The integration of Large Language Models (LLMs) into professional creative software is rapidly transforming various industries. Recently, I explored agent-based LLM workflows and investigated how similar architectures could be applied within Houdini. This article introduces a proof of concept for setting up basic LLM agent setups in SideFX Houdini. Additionally, we will compare different LLM models, examine the challenges associated with such projects, and discuss strategies to address them.
Why Integrate LLM Agents In Houdini?
While Houdini offers unprecedented control and flexibility, its complexity can create steep learning curves and workflow bottlenecks. An intelligent agent that understands Houdini’s architecture and can generate functional Python code opens exciting possibilities:
- Layout Automation: Rapidly prototype complex node networks based on natural language descriptions
- Technical Assistance: Generate specialized solvers and optimize existing networks
- Workflow Acceleration: Eliminate repetitive tasks through context-aware code generation
Over the past decade, generative large language models (LLMs) have emerged and gained prominence. Amid the hype surrounding these new tools, you’ve probably experienced the frustration of copying and pasting AI-generated code, only to find it doesn’t work or behave as expected. The Houdini LLM agent represents a more sophisticated solution that doesn’t just generate code, but would also validates and self-corrects it within the Houdini environment.
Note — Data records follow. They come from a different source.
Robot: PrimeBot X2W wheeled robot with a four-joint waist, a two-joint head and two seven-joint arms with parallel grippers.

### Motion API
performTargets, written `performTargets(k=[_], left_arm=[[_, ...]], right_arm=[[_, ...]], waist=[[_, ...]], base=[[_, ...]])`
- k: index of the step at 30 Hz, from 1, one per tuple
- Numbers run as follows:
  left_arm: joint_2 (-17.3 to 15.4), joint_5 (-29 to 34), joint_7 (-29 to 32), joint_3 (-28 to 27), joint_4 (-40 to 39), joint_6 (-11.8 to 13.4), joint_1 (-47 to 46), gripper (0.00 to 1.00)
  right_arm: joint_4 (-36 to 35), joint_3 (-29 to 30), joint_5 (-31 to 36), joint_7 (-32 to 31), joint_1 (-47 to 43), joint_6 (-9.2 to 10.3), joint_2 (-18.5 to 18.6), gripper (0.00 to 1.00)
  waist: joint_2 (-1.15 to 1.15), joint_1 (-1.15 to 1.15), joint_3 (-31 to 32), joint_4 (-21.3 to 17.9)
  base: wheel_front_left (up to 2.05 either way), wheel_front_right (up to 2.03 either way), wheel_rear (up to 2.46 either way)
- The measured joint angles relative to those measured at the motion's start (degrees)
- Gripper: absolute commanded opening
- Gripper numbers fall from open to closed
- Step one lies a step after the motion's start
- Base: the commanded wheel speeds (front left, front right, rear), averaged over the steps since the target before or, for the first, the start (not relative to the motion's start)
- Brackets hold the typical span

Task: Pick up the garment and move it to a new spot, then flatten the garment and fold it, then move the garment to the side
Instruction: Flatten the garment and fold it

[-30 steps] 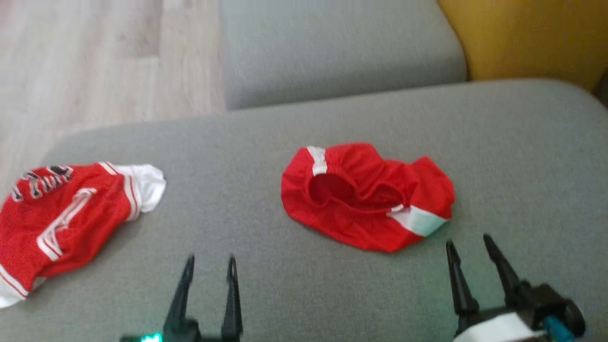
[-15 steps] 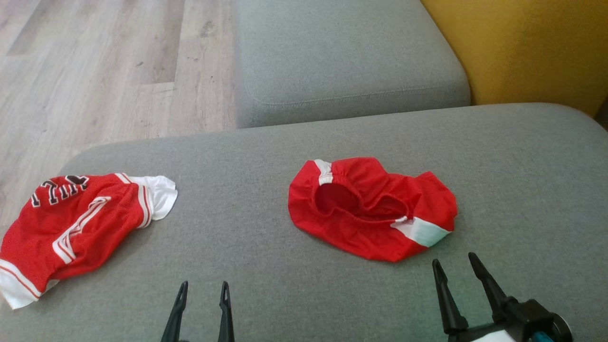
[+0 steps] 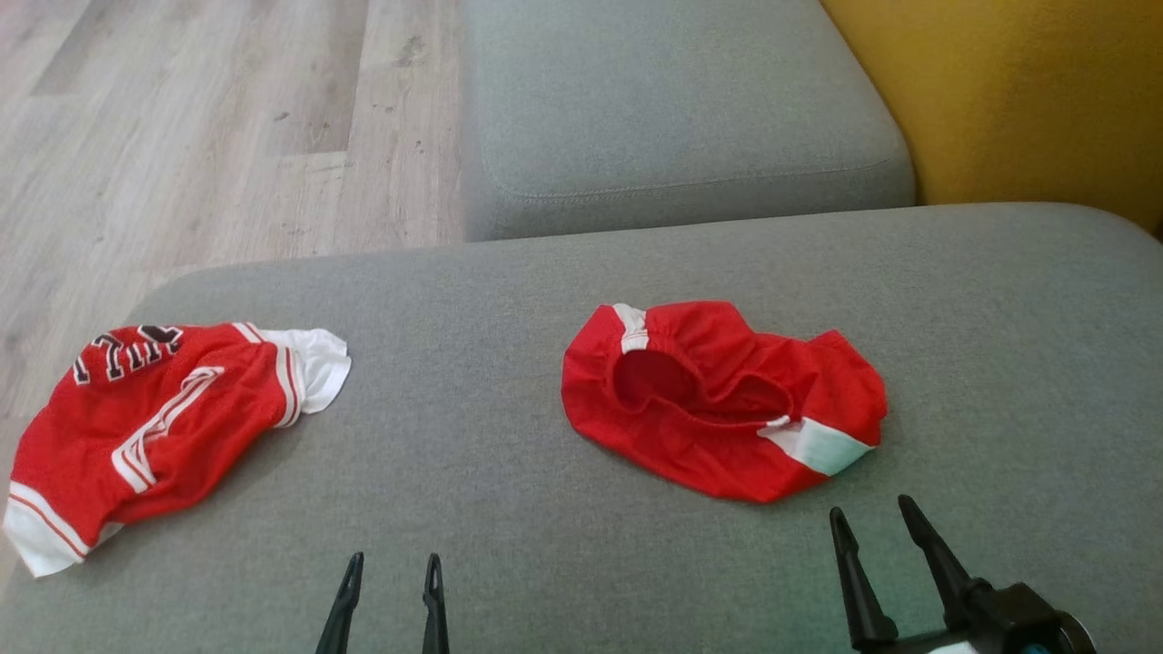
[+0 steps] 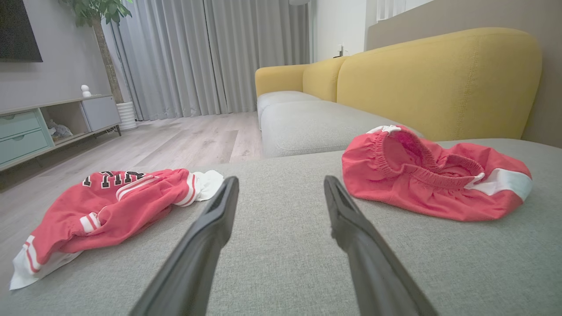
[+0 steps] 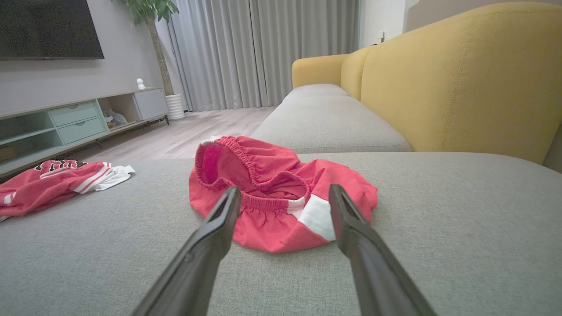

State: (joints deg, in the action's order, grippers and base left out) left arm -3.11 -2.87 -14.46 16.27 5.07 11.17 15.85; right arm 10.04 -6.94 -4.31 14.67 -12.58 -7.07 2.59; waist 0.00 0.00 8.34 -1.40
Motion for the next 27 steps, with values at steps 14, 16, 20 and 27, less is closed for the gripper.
performTargets(k=[14,16,20,27], left_arm=[[0.0,-1.0,0.0,5.8,8.0,-4.7,-4.9,1.0],[0.0,-1.1,0.0,8.3,11.3,-6.3,-9.7,1.0],[0.1,-0.7,0.0,17.2,19.0,-10.7,-24.5,1.0],[0.2,-2.9,0.0,27.5,28.8,-10.5,-43.1,1.0]], right_arm=[[0.0,-0.2,0.3,0.0,0.6,0.0,0.0,1.0],[0.0,-0.6,0.4,0.0,1.6,0.0,0.0,1.0],[-0.6,-0.7,0.4,0.0,5.0,0.0,0.0,1.0],[-0.4,-1.1,0.1,0.0,10.3,0.0,0.0,1.0]], waist=[[0.0,0.0,-4.5,-1.4],[0.0,0.0,-5.9,-2.2],[0.0,0.01,-10.0,-4.8],[0.0,0.01,-16.3,-9.8]], base=[[0.0,0.0,0.0],[0.0,0.0,0.0],[0.0,0.0,0.0],[0.0,0.0,0.0]])
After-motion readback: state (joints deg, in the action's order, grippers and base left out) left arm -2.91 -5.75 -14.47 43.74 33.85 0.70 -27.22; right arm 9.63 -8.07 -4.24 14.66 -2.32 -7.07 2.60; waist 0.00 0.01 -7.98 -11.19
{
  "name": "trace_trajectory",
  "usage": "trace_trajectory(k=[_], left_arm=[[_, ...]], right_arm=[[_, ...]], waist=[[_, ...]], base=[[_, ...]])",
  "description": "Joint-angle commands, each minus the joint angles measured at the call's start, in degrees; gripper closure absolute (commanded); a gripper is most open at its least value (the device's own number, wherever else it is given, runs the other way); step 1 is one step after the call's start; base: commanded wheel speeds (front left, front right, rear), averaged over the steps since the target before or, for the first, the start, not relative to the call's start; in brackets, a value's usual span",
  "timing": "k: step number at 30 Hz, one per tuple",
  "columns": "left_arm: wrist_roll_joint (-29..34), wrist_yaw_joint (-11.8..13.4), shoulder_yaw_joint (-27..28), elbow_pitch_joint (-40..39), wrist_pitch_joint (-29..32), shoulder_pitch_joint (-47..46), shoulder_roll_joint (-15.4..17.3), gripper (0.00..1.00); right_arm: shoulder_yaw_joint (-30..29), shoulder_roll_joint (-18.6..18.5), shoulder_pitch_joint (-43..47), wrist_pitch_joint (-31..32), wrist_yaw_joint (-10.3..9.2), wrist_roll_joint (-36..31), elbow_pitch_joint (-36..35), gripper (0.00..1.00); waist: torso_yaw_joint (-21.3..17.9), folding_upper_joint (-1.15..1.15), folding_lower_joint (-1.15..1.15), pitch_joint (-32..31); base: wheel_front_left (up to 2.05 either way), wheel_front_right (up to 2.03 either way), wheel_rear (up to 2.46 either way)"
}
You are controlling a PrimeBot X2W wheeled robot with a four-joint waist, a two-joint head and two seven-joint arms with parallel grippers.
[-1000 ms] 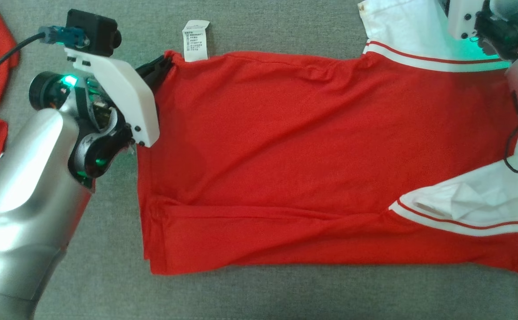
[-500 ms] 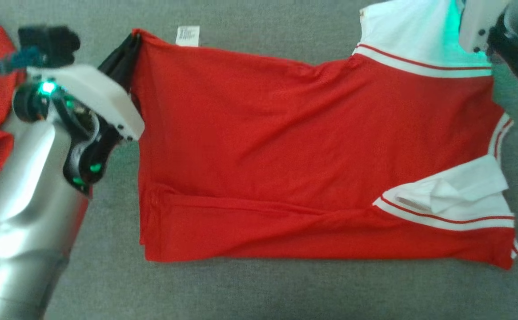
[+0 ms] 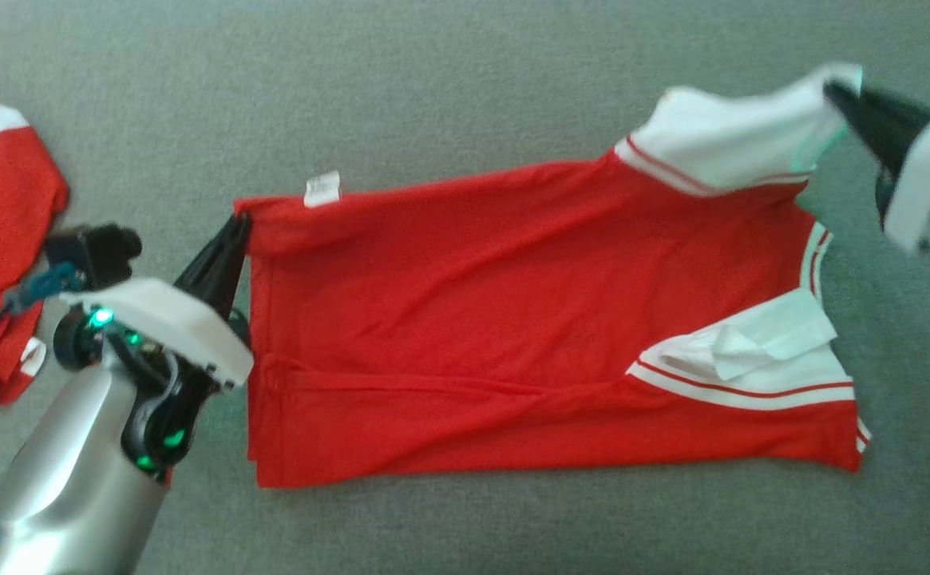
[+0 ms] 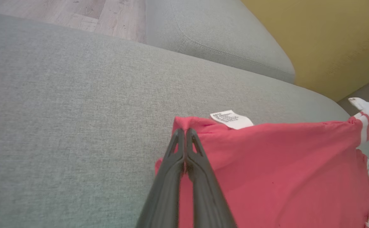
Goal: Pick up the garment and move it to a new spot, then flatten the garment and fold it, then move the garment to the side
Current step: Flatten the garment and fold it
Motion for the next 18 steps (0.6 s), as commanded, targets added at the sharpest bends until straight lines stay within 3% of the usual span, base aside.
trace_trajectory(k=[1, 7, 18], left_arm=[[-0.5, -0.4, 2.2, -2.0, -0.7, -1.5, 2.8, 1.0], [0.7, -1.6, 1.3, -3.3, -3.4, 2.4, 5.7, 1.0], [3.3, -1.2, -0.4, -1.0, -6.0, 6.4, 7.2, 1.0]], right_arm=[[-0.8, -1.4, 1.5, 0.5, 0.43, 0.4, -2.4, 1.0], [-8.4, -1.3, 15.2, 7.1, 0.43, 0.4, -13.5, 1.0], [-18.6, 8.8, 33.9, 16.6, 0.43, -5.4, -27.6, 1.0]], waist=[[-0.4, 0.0, 0.02, -0.7], [-1.2, 0.0, 0.02, -1.7], [-2.0, 0.0, 0.02, -2.7]], base=[[0.0, 0.0, 0.0], [0.0, 0.0, 0.0], [0.0, 0.0, 0.0]])
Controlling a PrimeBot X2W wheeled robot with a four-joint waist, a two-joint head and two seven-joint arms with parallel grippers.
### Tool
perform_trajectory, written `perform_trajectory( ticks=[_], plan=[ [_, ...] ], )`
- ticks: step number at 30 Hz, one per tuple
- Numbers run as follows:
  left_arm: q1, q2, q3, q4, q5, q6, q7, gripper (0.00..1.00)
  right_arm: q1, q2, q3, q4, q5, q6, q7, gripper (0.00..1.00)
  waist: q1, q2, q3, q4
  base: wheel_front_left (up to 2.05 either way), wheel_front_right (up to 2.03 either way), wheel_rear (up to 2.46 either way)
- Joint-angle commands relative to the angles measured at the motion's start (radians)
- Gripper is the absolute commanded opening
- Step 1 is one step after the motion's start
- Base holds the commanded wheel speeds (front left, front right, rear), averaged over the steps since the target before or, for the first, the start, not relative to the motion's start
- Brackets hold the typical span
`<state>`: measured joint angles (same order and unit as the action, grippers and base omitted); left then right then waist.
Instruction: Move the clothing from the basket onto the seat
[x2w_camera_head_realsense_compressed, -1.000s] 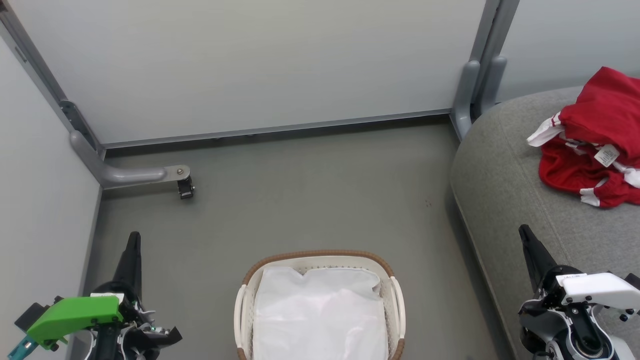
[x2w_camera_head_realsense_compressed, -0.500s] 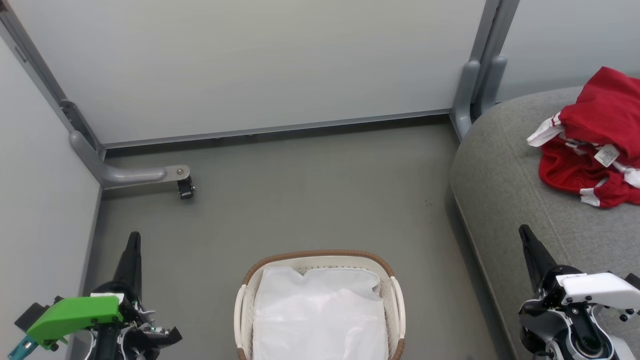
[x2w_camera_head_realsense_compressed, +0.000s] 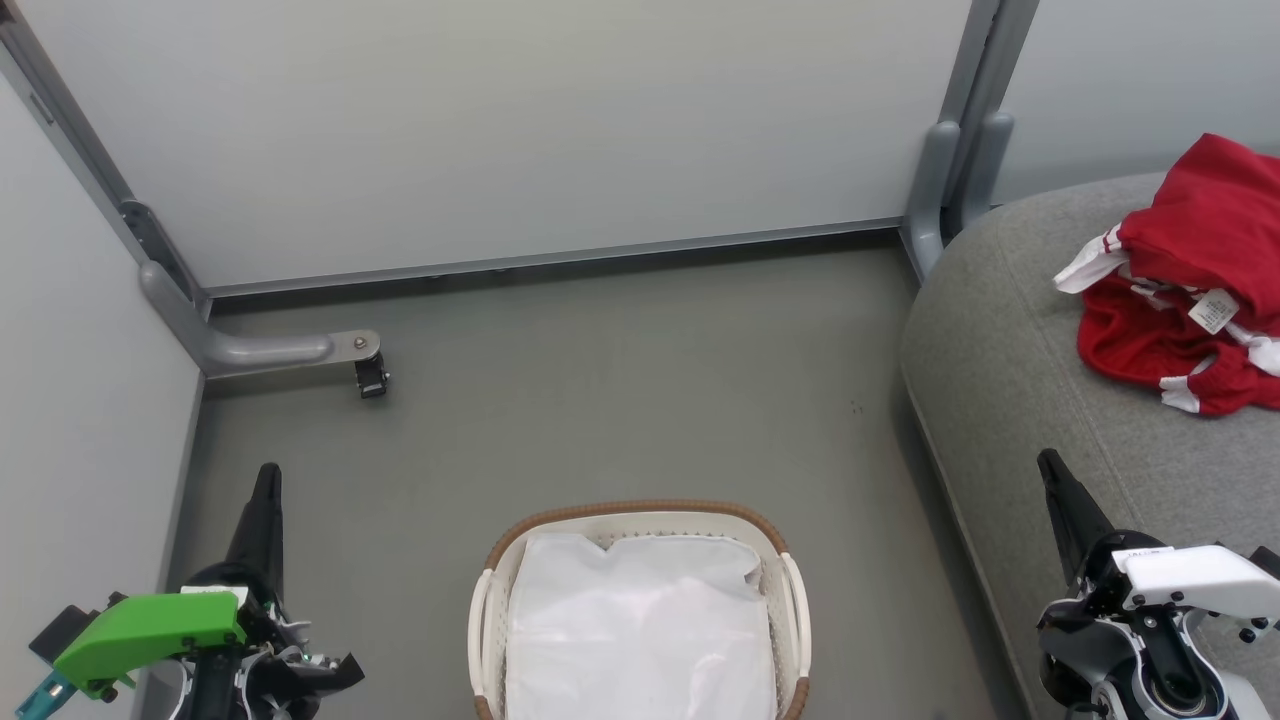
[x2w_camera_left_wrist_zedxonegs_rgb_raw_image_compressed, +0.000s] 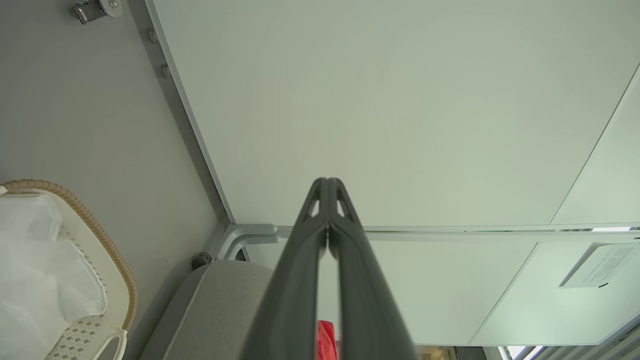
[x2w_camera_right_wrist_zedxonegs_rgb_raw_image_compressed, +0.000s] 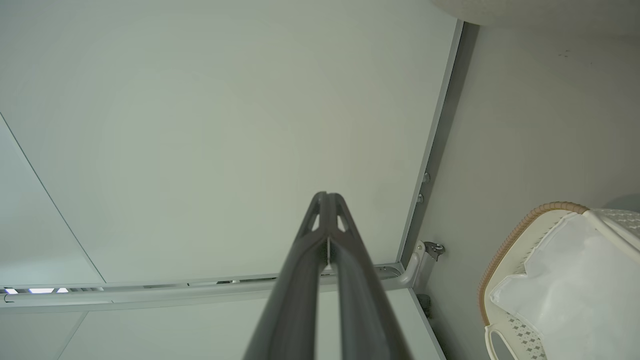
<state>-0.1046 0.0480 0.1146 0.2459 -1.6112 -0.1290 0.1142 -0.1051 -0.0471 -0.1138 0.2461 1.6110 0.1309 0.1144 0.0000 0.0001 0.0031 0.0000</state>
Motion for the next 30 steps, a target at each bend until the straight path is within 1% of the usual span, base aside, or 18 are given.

By embedding the LLM agent directly into your Houdini session, we’re transforming a hit-or-miss code generation process into a robust, iterative workflow. This approach goes beyond simple code generation, creating an intelligent assistant that:
- Optionally, retrieve Houdini scene informations and use it as context to our query
- Generates Houdini hou module Python code
- Validates the code’s functionality and, recursively debugs and fixes errors in real-time if needed
Local vs. Hosted LLMs Agents
As AI-driven automation becomes more prevalent, businesses are increasingly dedicating resources to functional AI departments. The goal isn’t to replace workers but to delegate repetitive tasks to AI, allowing them to focus on more complex, value-driven work. When implementing LLM-powered automation, one of the key decisions is whether to rely on a hosted service or deploy models locally.
Hosted LLM Services
Companies like OpenAI, Grok, and Anthropic offer powerful LLMs as SaaS solutions, making it easy to integrate advanced AI capabilities into existing workflows. These models provide cutting-edge performance, require no infrastructure management, and continuously improve with updates. However, they come with significant costs, especially for high-frequency inference tasks. Additionally, relying on external providers means entrusting them with potentially sensitive data, which may not be suitable for businesses handling proprietary intellectual property or operating under strict regulatory requirements.
Local LLM Deployment
Running an LLM locally provides complete control over data security and long-term cost predictability. Studios and enterprises handling confidential data or intellectual property often prefer this approach to avoid external data exposure. However, the trade-off is performance models that can run efficiently on commercial-level GPUs tend to be smaller, leading to a decrease in generative quality and efficiency compared to their cloud-based counterparts, depending on the available hardware. Maintaining an internal AI infrastructure also requires dedicated technical resources to manage hardware, optimize inference, and update models as advancements emerge.
In this blog, we will deploy a local LLM server to develop our AI agent, experimenting with different LLM models and weight configurations to evaluate their impact on the agent’s generative performance.
Implementation
To implement this setup, we will use the following technology stack:
- Ollama: Facilitates the retrieval of LLM models and serves them on our local server.
- LangChain & LangGraph: Enables the creation of our ReAct graph-based agent workflow.
- Houdini: Executes our code within PDG (Procedural Dependency Graph), leveraging the PDG Wedger to compare the generative capabilities of different models.
Ollama Models
Here is a list of models we will be testing.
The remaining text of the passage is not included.